= Problem requirements =
Beginning with the line that holds "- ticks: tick" in the data below, give again every line through the one that holds "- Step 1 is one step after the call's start", exactly as written.

= Information shown =
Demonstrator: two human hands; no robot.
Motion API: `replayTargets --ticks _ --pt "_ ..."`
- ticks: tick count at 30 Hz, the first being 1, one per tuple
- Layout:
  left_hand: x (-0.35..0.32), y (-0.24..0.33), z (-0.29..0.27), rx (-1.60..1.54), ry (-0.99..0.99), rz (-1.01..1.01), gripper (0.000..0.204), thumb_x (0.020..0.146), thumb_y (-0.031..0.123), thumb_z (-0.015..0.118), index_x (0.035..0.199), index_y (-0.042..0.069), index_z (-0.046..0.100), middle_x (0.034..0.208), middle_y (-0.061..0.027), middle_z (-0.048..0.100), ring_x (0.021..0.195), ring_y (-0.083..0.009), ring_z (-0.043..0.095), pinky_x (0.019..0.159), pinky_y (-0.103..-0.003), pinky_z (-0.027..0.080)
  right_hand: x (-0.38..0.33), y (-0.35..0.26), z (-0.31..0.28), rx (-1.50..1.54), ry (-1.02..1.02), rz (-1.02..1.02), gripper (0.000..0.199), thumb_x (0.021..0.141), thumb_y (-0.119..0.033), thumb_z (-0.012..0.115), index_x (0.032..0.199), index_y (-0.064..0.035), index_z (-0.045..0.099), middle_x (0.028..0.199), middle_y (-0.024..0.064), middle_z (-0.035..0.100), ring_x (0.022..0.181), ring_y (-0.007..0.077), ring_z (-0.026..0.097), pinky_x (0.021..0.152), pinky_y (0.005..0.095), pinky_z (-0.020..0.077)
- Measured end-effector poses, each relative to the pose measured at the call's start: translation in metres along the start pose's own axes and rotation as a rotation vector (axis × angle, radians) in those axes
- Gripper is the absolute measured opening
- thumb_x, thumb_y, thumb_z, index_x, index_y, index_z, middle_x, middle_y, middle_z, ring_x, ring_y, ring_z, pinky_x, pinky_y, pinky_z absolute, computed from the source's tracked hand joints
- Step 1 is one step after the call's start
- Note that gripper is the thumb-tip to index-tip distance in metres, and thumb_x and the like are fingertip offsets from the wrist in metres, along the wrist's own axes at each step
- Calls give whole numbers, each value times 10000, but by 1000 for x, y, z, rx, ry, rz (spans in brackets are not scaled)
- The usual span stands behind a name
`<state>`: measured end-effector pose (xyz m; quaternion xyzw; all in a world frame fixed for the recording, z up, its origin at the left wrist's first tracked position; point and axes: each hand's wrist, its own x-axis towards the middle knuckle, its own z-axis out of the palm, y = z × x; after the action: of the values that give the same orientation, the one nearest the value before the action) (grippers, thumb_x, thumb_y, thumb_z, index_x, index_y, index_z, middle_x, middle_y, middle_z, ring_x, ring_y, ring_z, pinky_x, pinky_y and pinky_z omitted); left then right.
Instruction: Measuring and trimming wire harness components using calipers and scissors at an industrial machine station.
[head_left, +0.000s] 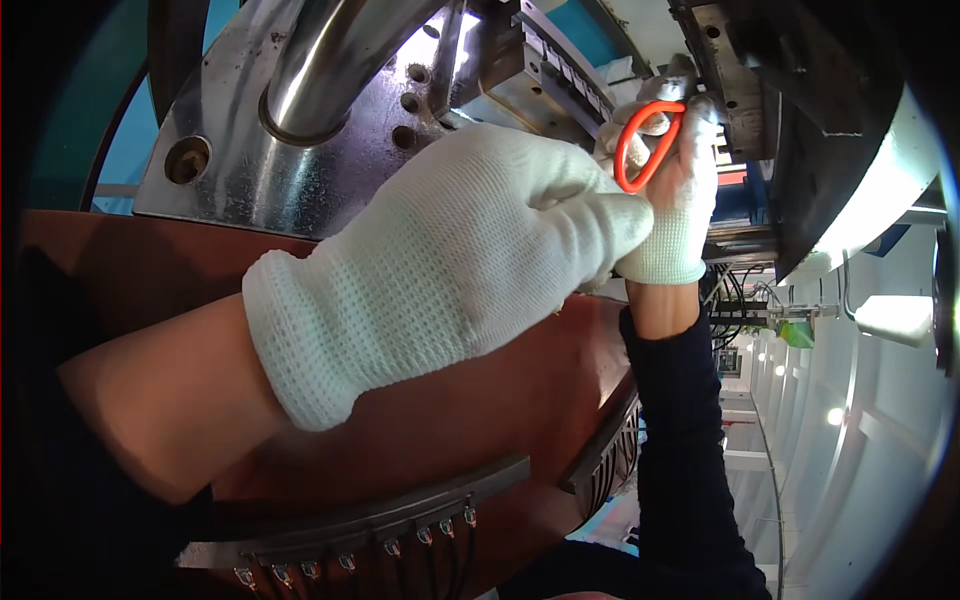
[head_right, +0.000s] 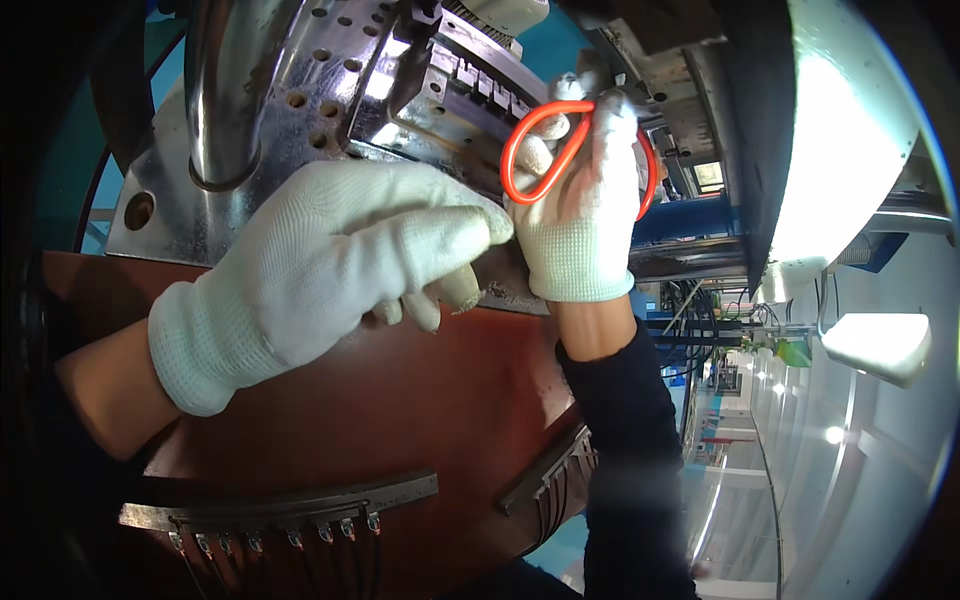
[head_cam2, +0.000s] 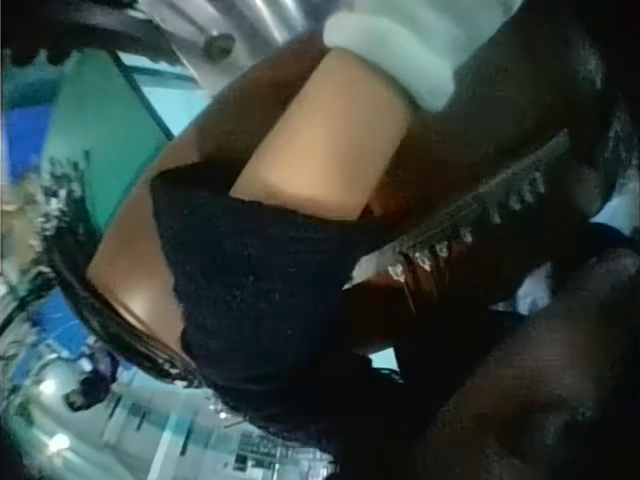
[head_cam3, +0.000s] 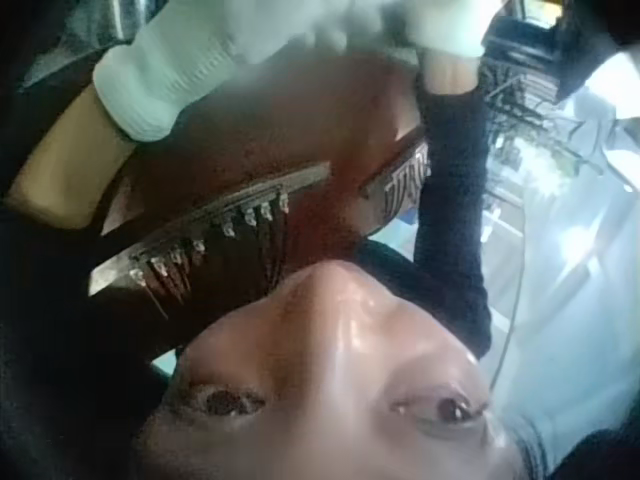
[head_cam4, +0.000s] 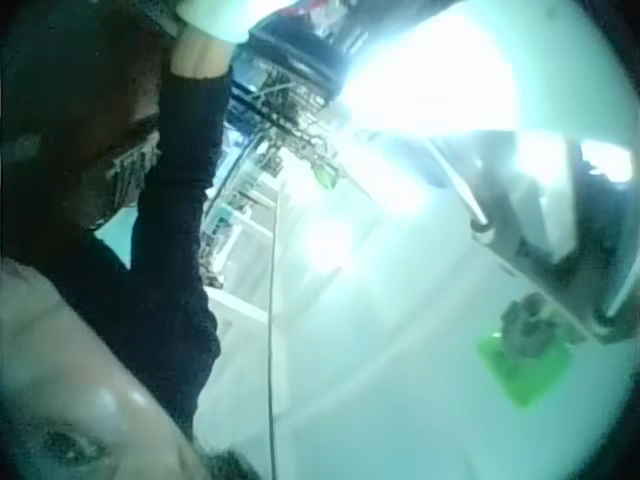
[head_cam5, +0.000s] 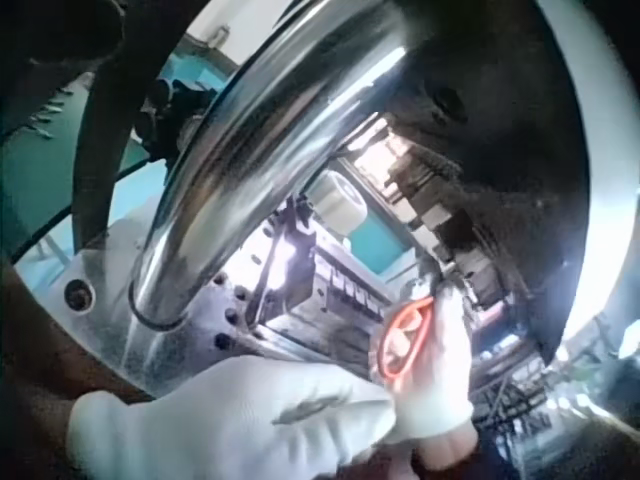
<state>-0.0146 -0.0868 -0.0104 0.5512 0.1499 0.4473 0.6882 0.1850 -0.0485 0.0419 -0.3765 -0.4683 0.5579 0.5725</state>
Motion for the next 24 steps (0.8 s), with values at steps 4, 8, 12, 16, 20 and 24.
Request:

= Task solution =
- ticks: tick count at 30 Hz, the first being 1, one per tuple
- Layout:
  left_hand: x (-0.35..0.32), y (-0.24..0.33), z (-0.29..0.27), rx (-1.60..1.54), ry (-0.99..0.99), rz (-1.01..1.01), gripper (0.000..0.204), thumb_x (0.020..0.146), thumb_y (-0.031..0.123), thumb_z (-0.015..0.118), index_x (0.035..0.199), index_y (-0.042..0.069), index_z (-0.046..0.100), middle_x (0.034..0.208), middle_y (-0.061..0.027), middle_z (-0.048..0.100), ring_x (0.021..0.195), ring_y (-0.083..0.009), ring_z (-0.043..0.095), pinky_x (0.019..0.159), pinky_y (-0.103..-0.003), pinky_z (-0.027..0.080)
  right_hand: x (-0.38..0.33), y (-0.35..0.26), z (-0.31..0.28), rx (-1.50..1.54), ry (-1.02..1.02), rz (-1.02..1.02), gripper (0.000..0.199), thumb_x (0.021..0.141), thumb_y (-0.119..0.033), thumb_z (-0.012..0.115), index_x (0.032..0.199), index_y (-0.064..0.035), index_z (-0.045..0.099), middle_x (0.028..0.199), middle_y (-0.024..0.064), middle_z (-0.035..0.100), ring_x (0.022..0.181), ring_y (-0.007..0.077), ring_z (-0.026..0.097), pinky_x (0.021..0.152), pinky_y (0.005..0.095), pinky_z (-0.020..0.077)
- Measured end-effector poses, each relative to the pose measured at the call's start: translation in metres along the start pose's own axes and rotation as a rotation vector (axis × angle, radians) in those axes
- Gripper is the absolute measured opening
- thumb_x, thumb_y, thumb_z, index_x, index_y, index_z, middle_x, middle_y, middle_z, ring_x, ring_y, ring_z, pinky_x, pinky_y, pinky_z absolute, computed from the source's tracked hand joints
- Step 1 is one step after the call's start

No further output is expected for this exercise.